> _To do_: Restate word for word the entries below, starting with the line with "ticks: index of" and continuing through the line with "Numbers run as". Include both of those lines and no others.

--- Raw data ---

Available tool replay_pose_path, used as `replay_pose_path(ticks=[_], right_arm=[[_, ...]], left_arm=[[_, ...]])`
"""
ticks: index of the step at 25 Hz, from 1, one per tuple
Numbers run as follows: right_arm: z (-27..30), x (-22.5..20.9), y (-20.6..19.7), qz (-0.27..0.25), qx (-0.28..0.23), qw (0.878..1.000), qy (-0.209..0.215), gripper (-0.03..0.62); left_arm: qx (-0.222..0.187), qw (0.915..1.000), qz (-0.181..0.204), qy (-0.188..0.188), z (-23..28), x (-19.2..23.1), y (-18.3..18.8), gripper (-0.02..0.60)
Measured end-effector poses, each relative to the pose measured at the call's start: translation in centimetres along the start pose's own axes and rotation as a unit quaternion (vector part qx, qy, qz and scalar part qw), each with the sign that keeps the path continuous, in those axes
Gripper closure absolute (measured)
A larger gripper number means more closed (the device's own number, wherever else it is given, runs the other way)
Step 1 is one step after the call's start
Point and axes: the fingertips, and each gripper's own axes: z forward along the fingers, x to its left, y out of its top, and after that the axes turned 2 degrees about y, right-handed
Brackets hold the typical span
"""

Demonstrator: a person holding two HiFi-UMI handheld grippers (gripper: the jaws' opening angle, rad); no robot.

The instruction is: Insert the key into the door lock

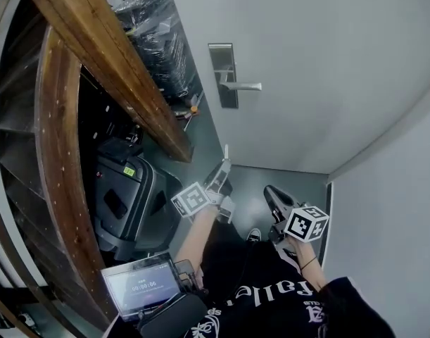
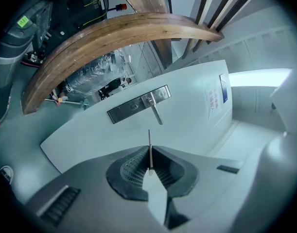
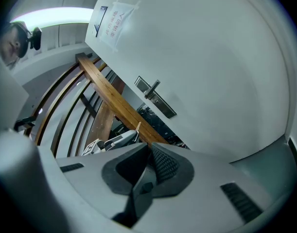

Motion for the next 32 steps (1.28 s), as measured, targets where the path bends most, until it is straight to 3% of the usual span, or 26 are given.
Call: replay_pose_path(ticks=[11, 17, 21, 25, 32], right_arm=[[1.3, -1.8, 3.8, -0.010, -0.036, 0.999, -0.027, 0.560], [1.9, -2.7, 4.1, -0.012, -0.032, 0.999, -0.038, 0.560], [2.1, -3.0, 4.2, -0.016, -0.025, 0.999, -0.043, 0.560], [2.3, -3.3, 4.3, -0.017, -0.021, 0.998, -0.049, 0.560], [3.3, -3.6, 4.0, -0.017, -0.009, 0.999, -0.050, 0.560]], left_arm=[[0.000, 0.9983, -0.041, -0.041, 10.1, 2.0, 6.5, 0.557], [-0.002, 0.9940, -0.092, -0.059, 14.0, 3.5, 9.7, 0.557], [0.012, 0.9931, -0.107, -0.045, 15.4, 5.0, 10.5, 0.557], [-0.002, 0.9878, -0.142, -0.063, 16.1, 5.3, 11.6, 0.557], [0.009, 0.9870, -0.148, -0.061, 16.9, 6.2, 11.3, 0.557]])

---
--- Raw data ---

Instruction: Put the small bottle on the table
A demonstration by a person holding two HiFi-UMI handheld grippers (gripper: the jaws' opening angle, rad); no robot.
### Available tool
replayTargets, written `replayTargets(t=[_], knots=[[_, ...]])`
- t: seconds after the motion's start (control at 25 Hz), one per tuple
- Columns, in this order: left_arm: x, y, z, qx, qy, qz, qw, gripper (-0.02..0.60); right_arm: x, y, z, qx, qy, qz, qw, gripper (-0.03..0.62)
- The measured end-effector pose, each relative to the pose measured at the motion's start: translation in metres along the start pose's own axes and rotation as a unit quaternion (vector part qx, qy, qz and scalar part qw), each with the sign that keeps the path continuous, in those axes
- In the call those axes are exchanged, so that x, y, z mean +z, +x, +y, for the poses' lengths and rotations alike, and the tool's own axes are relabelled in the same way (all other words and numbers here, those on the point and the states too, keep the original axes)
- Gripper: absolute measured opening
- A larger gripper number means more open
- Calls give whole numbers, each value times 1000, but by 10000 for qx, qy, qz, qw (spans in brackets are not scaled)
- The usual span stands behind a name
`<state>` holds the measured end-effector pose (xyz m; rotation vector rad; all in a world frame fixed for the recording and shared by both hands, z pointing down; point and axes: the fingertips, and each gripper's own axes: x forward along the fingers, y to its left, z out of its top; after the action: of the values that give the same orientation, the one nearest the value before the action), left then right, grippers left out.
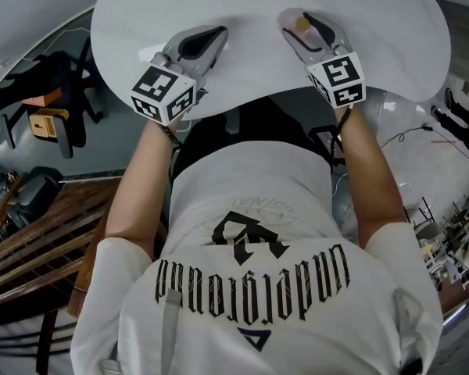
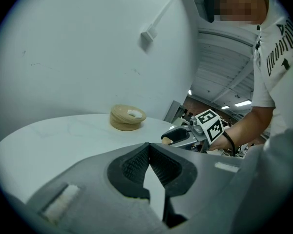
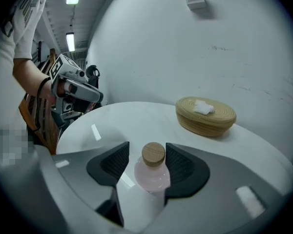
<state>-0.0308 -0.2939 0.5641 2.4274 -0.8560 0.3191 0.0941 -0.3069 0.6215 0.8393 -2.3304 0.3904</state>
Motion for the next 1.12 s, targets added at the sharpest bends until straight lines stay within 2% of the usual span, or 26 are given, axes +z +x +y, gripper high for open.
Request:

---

> _Result_:
ticks: index of the step at 25 Hz, from 1, one per tuple
Numbers run as follows: right_arm: z (-27..30), x (-22.5..20.9), y (-20.6..19.7), qz (-0.27..0.25), qx (-0.28..0.23), qw (0.878..1.000), qy (-0.209..0.215), gripper (-0.03..0.62); left_arm: qx (-0.222..0.187), qw (0.915..1.000), qz (-0.181..0.204), qy (-0.188..0.188), z (-23..28), x (-19.2..23.1), y (-18.3..18.8), gripper (-0.02..0.60)

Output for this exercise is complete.